[EXERCISE INSTRUCTIONS] In the data that follows, count every line holding the string "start" and give the count alone.

[MATERIAL PROVIDED]
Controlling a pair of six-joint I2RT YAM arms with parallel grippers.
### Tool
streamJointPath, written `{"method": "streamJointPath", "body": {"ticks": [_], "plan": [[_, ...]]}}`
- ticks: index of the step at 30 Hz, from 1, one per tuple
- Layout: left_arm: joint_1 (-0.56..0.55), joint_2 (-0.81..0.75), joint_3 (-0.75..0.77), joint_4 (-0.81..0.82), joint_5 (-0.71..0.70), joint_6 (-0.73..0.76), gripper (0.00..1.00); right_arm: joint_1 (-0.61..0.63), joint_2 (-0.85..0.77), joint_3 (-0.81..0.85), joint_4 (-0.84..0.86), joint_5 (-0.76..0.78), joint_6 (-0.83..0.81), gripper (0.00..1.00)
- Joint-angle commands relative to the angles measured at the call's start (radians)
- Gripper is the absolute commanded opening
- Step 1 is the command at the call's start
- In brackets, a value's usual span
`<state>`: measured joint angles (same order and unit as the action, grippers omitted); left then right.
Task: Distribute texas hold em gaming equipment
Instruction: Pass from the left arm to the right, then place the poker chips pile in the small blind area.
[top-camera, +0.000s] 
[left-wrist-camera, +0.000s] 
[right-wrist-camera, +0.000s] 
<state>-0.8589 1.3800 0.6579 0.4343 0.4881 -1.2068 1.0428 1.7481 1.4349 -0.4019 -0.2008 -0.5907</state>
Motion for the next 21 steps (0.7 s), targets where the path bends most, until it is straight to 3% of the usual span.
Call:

[RESPONSE TO THE TASK] 2